The financial advice industry’s objective of achieving the status of a profession remains frustratingly distant and inaccessible, principally because of the inability or unwillingness of the industry’s associations to understand the true nature of a profession and to accept the behavioural consequences that necessarily follow.
In order to reach that understanding, the associations must answer a fundamental question. That is, are they representing their members’ commercial interests or are they professional bodies defending the public interest?
They cannot be both because the commercial interests of members inevitably conflict with the public interest, putting leaders of associations under immense pressure to compromise professional and ethical standards. When those standards are compromised the aspiring profession’s public interest duty is also compromised, leading to a lack of trust in members and a consequent depreciation in the value of designations and reputations which members have worked so hard to achieve.
The failure of associations to resolve this key issue of principle has enabled systemically bad behaviour in the industry over many decades. This vacuum of leadership has lead to political responses in the form of complex and costly regulations about which the industry complains loudly.
Typically, these regulatory responses are compromised before they commence, due to fierce industry lobbying designed to protect certain commercial interests and practices. As a result, the regulations prove to be ineffective, leading to more bad behaviour, followed by another round of complex, costly and compromised regulations, more bad behaviour and so on.
The process constantly repeats itself, causing the cost of financial advice to increase, creating mistrust in advisers and discouraging people from seeking advice in the first place.
Clearly, it is a poor outcome for demoralised financial advisers and it achieves no discernible win for the public interest.
One of the most conspicuous examples of this flawed process is in accounting, where industry associations yielded in 2013 to pressure to allow licensed members offering financial advice to receive commissions, asset fees and other forms of conflicted remuneration. Members were then given the ludicrous option of choosing the highest ethical standards (genuine fee for service and avoidance of conflicted remuneration) or a lower standard (percentage-based remuneration and disclosure of its receipt).
This compromise of ethical standards has done considerable damage to the designations and reputations of a group of people who had hitherto been seen by the public as a safe harbour of unqualified trust and professionalism.
Other examples over the decades include:
1) The legislative requirement, introduced some thirty years ago, to disclose receipt of commissions. This was greeted with outrage by industry associations whose members could see the end of their lucrative commercial arrangements. As it turned out, these arrangements didn’t end (far from it).
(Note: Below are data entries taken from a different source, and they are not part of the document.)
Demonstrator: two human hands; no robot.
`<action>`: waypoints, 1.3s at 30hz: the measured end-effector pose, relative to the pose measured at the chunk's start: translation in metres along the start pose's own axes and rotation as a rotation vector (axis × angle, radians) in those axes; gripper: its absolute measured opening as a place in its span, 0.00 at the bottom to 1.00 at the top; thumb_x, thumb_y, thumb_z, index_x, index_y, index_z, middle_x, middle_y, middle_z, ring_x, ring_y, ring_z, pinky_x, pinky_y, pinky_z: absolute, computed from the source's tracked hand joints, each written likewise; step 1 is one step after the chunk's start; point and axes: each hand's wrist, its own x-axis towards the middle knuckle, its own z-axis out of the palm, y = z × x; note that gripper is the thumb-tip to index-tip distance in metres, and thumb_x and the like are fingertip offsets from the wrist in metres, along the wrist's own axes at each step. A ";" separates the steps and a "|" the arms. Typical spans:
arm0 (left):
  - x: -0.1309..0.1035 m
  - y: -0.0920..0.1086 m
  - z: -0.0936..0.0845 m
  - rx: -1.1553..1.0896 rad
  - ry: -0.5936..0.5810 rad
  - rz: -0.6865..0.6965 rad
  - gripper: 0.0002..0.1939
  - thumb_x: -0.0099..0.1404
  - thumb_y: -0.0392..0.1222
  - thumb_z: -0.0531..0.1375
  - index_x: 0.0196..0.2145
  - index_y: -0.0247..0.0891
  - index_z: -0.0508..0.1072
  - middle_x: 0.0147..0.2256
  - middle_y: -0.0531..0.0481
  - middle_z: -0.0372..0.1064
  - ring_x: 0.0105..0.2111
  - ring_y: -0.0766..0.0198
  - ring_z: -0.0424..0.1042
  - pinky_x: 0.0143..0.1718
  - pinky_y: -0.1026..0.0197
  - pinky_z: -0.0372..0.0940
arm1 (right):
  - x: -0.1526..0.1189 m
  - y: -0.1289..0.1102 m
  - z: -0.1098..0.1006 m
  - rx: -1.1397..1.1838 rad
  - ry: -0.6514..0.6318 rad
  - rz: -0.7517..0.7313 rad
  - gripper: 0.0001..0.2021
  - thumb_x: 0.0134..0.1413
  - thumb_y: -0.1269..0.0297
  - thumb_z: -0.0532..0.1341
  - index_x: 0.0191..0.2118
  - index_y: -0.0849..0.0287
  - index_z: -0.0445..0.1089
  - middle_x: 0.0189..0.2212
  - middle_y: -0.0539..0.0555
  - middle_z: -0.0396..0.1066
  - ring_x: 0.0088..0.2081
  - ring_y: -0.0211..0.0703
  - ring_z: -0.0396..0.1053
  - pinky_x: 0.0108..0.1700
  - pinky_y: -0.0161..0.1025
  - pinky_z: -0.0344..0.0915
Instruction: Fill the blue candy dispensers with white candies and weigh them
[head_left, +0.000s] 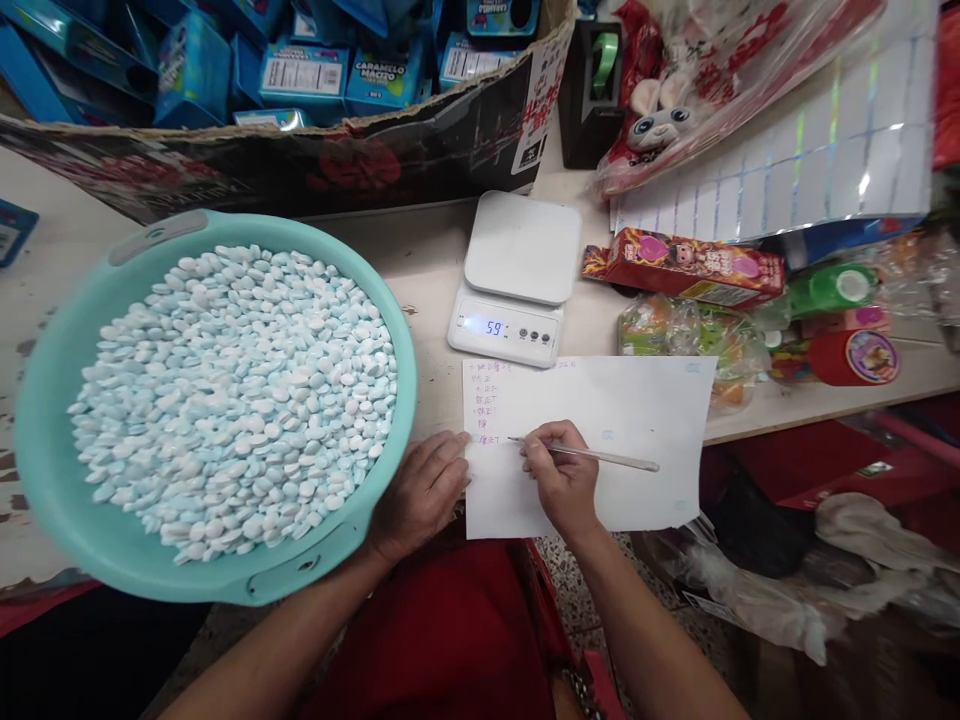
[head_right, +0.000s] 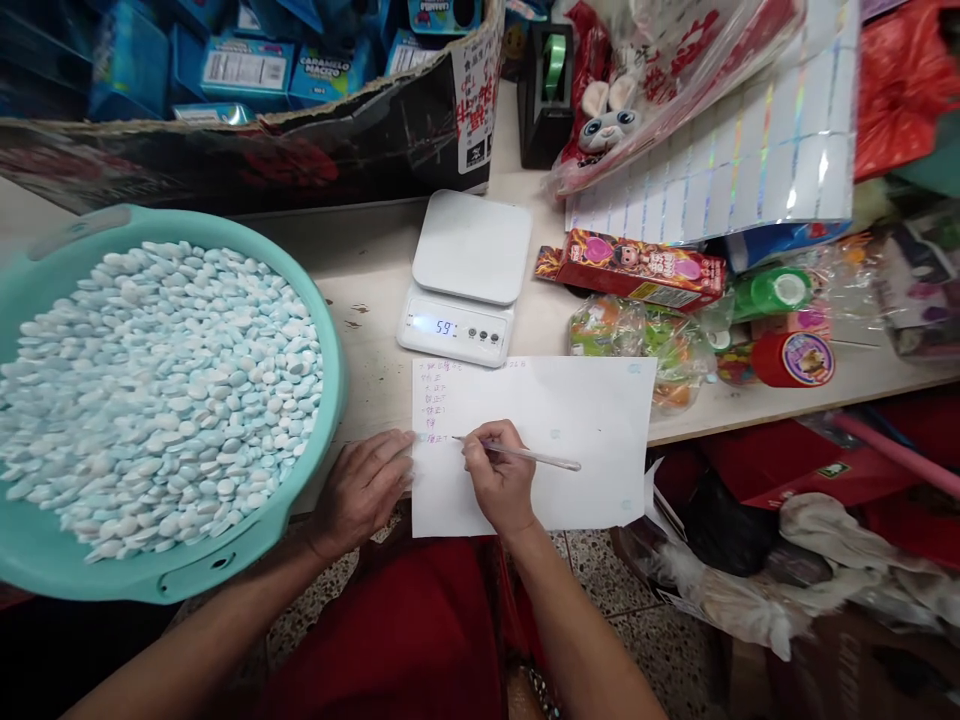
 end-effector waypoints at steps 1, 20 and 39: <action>0.001 0.000 0.000 0.002 0.007 -0.003 0.06 0.61 0.32 0.57 0.37 0.35 0.71 0.49 0.44 0.71 0.49 0.56 0.67 0.46 0.54 0.63 | 0.001 -0.001 0.000 0.029 0.005 0.026 0.05 0.52 0.63 0.59 0.31 0.58 0.64 0.20 0.46 0.67 0.18 0.34 0.63 0.19 0.32 0.61; 0.005 0.000 -0.008 -0.044 0.065 -0.045 0.08 0.63 0.32 0.54 0.38 0.36 0.71 0.42 0.43 0.73 0.44 0.57 0.69 0.44 0.53 0.66 | 0.019 -0.019 0.001 0.324 0.041 0.245 0.10 0.42 0.61 0.64 0.30 0.60 0.66 0.20 0.47 0.69 0.20 0.34 0.65 0.21 0.31 0.64; 0.008 0.004 -0.009 0.073 0.039 -0.011 0.06 0.62 0.33 0.56 0.35 0.39 0.72 0.43 0.45 0.73 0.42 0.55 0.68 0.39 0.53 0.65 | -0.009 0.015 -0.138 -0.122 0.747 0.271 0.28 0.31 0.48 0.67 0.37 0.57 0.58 0.35 0.59 0.70 0.40 0.50 0.71 0.43 0.47 0.68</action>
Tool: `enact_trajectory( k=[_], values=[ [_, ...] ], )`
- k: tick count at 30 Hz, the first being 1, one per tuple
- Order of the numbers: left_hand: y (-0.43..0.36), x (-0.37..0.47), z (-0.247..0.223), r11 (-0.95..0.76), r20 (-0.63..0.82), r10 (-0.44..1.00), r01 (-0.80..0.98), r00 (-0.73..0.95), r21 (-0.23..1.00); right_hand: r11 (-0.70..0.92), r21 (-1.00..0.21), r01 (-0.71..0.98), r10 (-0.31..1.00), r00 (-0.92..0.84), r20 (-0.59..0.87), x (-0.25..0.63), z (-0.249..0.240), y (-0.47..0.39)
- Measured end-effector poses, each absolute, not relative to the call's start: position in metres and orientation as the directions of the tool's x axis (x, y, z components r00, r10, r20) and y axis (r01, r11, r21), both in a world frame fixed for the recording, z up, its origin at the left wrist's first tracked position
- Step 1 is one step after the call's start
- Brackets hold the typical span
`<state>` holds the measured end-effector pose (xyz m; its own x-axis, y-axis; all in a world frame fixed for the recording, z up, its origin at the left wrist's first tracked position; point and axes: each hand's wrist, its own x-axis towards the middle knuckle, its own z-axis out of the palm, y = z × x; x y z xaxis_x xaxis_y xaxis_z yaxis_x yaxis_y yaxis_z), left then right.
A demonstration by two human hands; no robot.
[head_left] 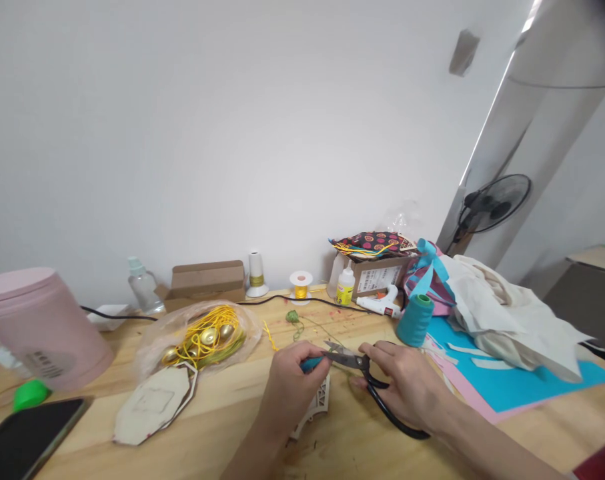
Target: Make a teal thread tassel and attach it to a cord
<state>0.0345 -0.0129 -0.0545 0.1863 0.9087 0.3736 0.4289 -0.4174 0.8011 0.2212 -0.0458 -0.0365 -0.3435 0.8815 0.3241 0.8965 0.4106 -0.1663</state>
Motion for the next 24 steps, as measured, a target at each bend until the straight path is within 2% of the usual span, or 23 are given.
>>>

Disclosure was eventually accepted as necessary, but has not proven to be enough to protect consumers from conflicted remuneration and systemic poor behaviour;
2) The Future of Financial Advice laws (FOFA) in which conflicted remuneration was legislatively defined to ban some third party commissions, but carved out certain kinds of product sales incentives such as asset fees/commissions and life insurance commissions. This led to the industry’s oft-repeated claim that conflicted remuneration has ended. Nothing could be further from the truth;
3) The (FASEA) principles-based Code of Ethics which has been unfairly condemned for its uncertainty when the complainants know well what the plain words mean and don’t like the outcome. As a result, many industry leaders are calling for delay and more consultation in the hope that the Code can be diluted in the interests of those members whose business models rely on retaining the status quo.
Until the industry associations understand the nature of a true profession and accept the behavioural consequences that follow, financial advisers will never achieve the professional status that they seek.
The considerable benefit of reaching the understanding and acceptance outlined herein is that the industry associations would then be in a strong position to argue from the high moral ground for removal of much of the increasingly burdensome and ineffective regulatory regime.
Clearly, government is looking for ways to remove the ‘red tape’. They’ve said it often enough. The industry’s leadership is in a position to create the circumstances in which it can be done. Advisers, consumers and government often disagree, but on this matter, there is a ‘unity ticket’ in support of its achievement.
Right now is the perfect opportunity and it should be taken enthusiastically.
That achieved, trust will be created, costs will reduce, adviser morale will increase, more consumers will seek out financial advice that is both trustworthy and reasonably priced and the new profession will grow as more young people enter its ranks.
Not only is this the right thing to do, it’s realistic and deliverable, whereas believing that all will be well by continuing to defend the indefensible is a road to more regulation, rising costs, on-going negativity and a shrinking, demoralised industry.